▸ Task prompt:
Give back all the data exactly as it was written.

▸ Data:
_ _ _ _ _ _ _

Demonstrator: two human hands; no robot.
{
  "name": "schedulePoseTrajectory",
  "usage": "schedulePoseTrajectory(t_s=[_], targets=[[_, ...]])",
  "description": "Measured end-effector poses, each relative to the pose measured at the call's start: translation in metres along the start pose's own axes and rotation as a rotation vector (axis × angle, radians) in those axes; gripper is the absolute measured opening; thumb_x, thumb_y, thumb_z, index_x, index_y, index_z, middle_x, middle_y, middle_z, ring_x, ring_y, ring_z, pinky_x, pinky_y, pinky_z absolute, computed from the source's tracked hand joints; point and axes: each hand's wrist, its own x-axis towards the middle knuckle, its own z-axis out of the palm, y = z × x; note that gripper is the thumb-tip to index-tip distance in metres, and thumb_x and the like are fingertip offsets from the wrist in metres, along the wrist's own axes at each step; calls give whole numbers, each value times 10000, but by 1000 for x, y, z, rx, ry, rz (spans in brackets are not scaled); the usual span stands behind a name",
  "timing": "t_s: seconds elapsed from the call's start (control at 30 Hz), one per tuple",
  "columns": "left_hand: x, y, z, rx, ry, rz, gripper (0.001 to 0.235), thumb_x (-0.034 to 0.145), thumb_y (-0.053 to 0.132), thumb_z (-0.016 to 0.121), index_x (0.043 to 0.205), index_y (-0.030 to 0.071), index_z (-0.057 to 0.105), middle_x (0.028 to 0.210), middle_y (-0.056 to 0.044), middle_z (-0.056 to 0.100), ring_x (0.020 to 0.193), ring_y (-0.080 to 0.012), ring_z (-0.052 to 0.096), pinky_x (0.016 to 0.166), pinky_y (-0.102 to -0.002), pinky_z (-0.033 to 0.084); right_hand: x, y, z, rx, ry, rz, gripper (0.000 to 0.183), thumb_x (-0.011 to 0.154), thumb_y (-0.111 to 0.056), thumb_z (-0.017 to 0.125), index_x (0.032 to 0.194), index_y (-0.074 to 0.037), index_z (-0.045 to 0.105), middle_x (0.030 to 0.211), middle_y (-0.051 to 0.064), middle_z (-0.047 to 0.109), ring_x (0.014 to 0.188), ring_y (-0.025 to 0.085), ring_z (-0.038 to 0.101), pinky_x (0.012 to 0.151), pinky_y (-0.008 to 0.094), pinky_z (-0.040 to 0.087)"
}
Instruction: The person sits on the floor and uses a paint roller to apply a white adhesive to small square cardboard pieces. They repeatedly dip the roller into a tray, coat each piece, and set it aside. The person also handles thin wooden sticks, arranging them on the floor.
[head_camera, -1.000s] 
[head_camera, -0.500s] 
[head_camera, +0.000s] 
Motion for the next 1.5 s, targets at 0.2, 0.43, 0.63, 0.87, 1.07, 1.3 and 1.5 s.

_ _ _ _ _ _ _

▸ Answer to this problem:
Demonstrator: two human hands; no robot.
{
  "name": "schedulePoseTrajectory",
  "usage": "schedulePoseTrajectory(t_s=[_], targets=[[_, ...]])",
  "description": "Measured end-effector poses, each relative to the pose measured at the call's start: translation in metres along the start pose's own axes and rotation as a rotation vector (axis × angle, radians) in those axes; gripper is the absolute measured opening; thumb_x, thumb_y, thumb_z, index_x, index_y, index_z, middle_x, middle_y, middle_z, ring_x, ring_y, ring_z, pinky_x, pinky_y, pinky_z absolute, computed from the source's tracked hand joints; point and axes: each hand's wrist, its own x-axis towards the middle knuckle, its own z-axis out of the palm, y = z × x; note that gripper is the thumb-tip to index-tip distance in metres, and thumb_x and the like are fingertip offsets from the wrist in metres, along the wrist's own axes at each step; calls give whole numbers, each value times 10000, but by 1000 for x, y, z, rx, ry, rz (spans in brackets are not scaled); the usual span stands behind a name",
  "timing": "t_s: seconds elapsed from the call's start (control at 30 Hz), one per tuple",
  "columns": "left_hand: x, y, z, rx, ry, rz, gripper (0.001 to 0.235), thumb_x (-0.034 to 0.145), thumb_y (-0.053 to 0.132), thumb_z (-0.016 to 0.121), index_x (0.043 to 0.205), index_y (-0.030 to 0.071), index_z (-0.057 to 0.105), middle_x (0.028 to 0.210), middle_y (-0.056 to 0.044), middle_z (-0.056 to 0.100), ring_x (0.020 to 0.193), ring_y (-0.080 to 0.012), ring_z (-0.052 to 0.096), pinky_x (0.016 to 0.166), pinky_y (-0.102 to -0.002), pinky_z (-0.033 to 0.084); right_hand: x, y, z, rx, ry, rz, gripper (0.000 to 0.183), thumb_x (-0.011 to 0.154), thumb_y (-0.111 to 0.056), thumb_z (-0.017 to 0.125), index_x (0.032 to 0.194), index_y (-0.074 to 0.037), index_z (-0.045 to 0.105), middle_x (0.030 to 0.211), middle_y (-0.051 to 0.064), middle_z (-0.047 to 0.109), ring_x (0.014 to 0.188), ring_y (-0.025 to 0.085), ring_z (-0.038 to 0.101), pinky_x (0.012 to 0.151), pinky_y (-0.008 to 0.094), pinky_z (-0.040 to 0.087)"
}
Instruction: The person sits on the floor and uses a paint roller to apply a white adhesive to small square cardboard pieces. They repeatedly dip the roller into a tray, coat each piece, and set it aside. The person also handles thin wooden sticks, arranging them on the floor.
[head_camera, -1.000s] 
[head_camera, -0.500s] 
[head_camera, +0.000s] 
Motion for the next 1.5 s, targets at 0.2, 0.43, 0.63, 0.87, 1.07, 1.3 and 1.5 s.

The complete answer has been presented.